First the disclaimer, I'm new to high quality folders; this is the first one I have owned. I'm not new to knives in general but most of mine are older, the one exception being the CRKT Ryan Plan B that I bought after reading about it on this forum. I recently learned that it's illegal to carry a fixed blade knife in my city of Seattle so that ruled out the Plan B for EDC. I also have been reading the threads as they come up on folders, mostly wanting to know what all the fuss was about. After reading this thread I got interested enough to buy one. Thanks to bwaites for suggesting the knife and to xochi for suggesting I go handle some knives to get the feel of them.

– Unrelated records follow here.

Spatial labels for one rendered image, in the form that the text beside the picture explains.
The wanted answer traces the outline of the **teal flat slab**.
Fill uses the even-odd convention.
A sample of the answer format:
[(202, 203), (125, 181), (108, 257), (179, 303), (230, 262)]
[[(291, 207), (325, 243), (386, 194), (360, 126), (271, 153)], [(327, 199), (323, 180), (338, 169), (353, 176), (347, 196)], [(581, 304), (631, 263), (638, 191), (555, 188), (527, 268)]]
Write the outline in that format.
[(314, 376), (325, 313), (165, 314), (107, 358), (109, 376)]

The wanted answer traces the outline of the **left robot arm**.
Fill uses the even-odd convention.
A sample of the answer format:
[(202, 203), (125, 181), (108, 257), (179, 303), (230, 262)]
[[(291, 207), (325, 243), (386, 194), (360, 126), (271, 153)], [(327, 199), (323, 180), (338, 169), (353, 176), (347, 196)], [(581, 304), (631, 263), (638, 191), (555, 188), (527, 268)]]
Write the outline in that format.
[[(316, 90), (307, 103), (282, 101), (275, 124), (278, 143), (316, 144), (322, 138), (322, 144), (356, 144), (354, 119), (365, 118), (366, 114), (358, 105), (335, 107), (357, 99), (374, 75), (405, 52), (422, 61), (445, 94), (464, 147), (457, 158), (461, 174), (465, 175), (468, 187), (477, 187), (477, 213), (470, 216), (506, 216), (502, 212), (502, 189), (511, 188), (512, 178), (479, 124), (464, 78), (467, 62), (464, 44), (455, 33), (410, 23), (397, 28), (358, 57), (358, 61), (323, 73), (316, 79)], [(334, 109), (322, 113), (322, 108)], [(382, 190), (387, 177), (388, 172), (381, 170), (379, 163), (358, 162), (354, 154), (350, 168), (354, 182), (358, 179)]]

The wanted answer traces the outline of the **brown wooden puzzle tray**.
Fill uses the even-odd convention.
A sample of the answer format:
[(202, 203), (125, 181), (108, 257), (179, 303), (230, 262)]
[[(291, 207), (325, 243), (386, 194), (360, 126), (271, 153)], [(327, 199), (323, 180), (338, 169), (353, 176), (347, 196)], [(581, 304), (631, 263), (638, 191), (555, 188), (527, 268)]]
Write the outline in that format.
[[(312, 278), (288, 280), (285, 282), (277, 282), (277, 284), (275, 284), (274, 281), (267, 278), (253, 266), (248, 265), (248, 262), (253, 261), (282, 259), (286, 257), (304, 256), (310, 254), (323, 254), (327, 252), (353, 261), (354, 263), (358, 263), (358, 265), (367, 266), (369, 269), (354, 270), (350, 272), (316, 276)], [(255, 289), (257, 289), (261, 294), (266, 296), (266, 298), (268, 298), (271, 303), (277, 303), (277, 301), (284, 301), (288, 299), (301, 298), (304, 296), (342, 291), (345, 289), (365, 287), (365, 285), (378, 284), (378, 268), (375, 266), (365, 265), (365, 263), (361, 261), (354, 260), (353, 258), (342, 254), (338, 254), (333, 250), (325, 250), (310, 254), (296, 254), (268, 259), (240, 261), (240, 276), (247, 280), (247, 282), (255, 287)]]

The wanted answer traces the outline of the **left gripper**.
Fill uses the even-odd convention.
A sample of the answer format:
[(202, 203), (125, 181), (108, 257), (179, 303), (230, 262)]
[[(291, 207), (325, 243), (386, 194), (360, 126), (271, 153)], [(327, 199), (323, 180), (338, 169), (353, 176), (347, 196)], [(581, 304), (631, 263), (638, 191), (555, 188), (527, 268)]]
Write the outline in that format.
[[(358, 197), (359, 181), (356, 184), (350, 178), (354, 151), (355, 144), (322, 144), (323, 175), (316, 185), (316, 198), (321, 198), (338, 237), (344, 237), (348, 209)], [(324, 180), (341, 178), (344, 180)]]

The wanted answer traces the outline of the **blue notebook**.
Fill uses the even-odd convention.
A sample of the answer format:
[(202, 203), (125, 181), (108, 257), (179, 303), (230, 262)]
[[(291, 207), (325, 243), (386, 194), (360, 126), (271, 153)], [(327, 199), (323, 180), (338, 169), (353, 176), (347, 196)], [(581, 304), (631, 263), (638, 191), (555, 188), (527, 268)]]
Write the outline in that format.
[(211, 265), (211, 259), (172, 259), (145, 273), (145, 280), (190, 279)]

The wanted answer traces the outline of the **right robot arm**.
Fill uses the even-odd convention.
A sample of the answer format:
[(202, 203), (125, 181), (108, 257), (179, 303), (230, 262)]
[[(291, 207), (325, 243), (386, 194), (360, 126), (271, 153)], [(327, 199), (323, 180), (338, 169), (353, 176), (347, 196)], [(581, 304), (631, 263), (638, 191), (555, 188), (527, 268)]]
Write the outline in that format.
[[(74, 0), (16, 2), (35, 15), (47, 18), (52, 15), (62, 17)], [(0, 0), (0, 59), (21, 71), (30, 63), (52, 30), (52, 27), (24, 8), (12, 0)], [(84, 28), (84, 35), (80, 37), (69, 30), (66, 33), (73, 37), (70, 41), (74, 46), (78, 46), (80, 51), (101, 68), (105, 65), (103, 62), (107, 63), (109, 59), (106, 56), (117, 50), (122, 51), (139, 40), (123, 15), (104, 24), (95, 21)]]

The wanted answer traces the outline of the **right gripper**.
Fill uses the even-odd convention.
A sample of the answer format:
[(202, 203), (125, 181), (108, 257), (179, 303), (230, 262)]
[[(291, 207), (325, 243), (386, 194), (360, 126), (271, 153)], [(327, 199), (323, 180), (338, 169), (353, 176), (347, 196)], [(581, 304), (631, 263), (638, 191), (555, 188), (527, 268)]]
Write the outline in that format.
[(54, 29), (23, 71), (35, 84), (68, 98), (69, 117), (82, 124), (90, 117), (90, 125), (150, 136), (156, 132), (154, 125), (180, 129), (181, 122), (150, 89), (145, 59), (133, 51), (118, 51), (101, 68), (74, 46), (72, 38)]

This knife is only available by mail from Aeromedix so I couldn't handle it but it's based on the Benchmade Griptillian knives with the only difference being the blade. I was able to handle both full size and mini Griptillians and liked them both. I actually liked the feel of the mini Griptillian better. I ended up buying the full size RSK instead of the mini because I wanted something large enough to make a good all around back country knife.

FIRST IMPRESSIONS
-------------------
The knife was bigger than I expected and took a little getting used to as far as opening. I remember very clearly how easy the mini Griptillian was and this has the same smooth action but being bigger it is just a little bit of a stretch to work the thumb stud to completely open the knife. By adjusting my grip on the knife to hold it slightly closer to the hinge I had no problems at all opening it one handed. The clip makes a nice aide for my fingers to grip while opening the blade.

The knife is very light but the blade looks pretty beefy when open. The action is very smooth and controlled when opening and locks in securely. There is no play at all when it is locked open and there is no side play at all at any blade position from fully closed to fully open. The Axis lock works great. It feels completely secure but by pulling back on the stud the blade closes freely. It will even close simply by gravity which is amazing to me considering the lack of side play. The stud is slightly more difficult to pull back than I would like but I will lubricate it as soon as I get some Tuf-Glide and will report back on that.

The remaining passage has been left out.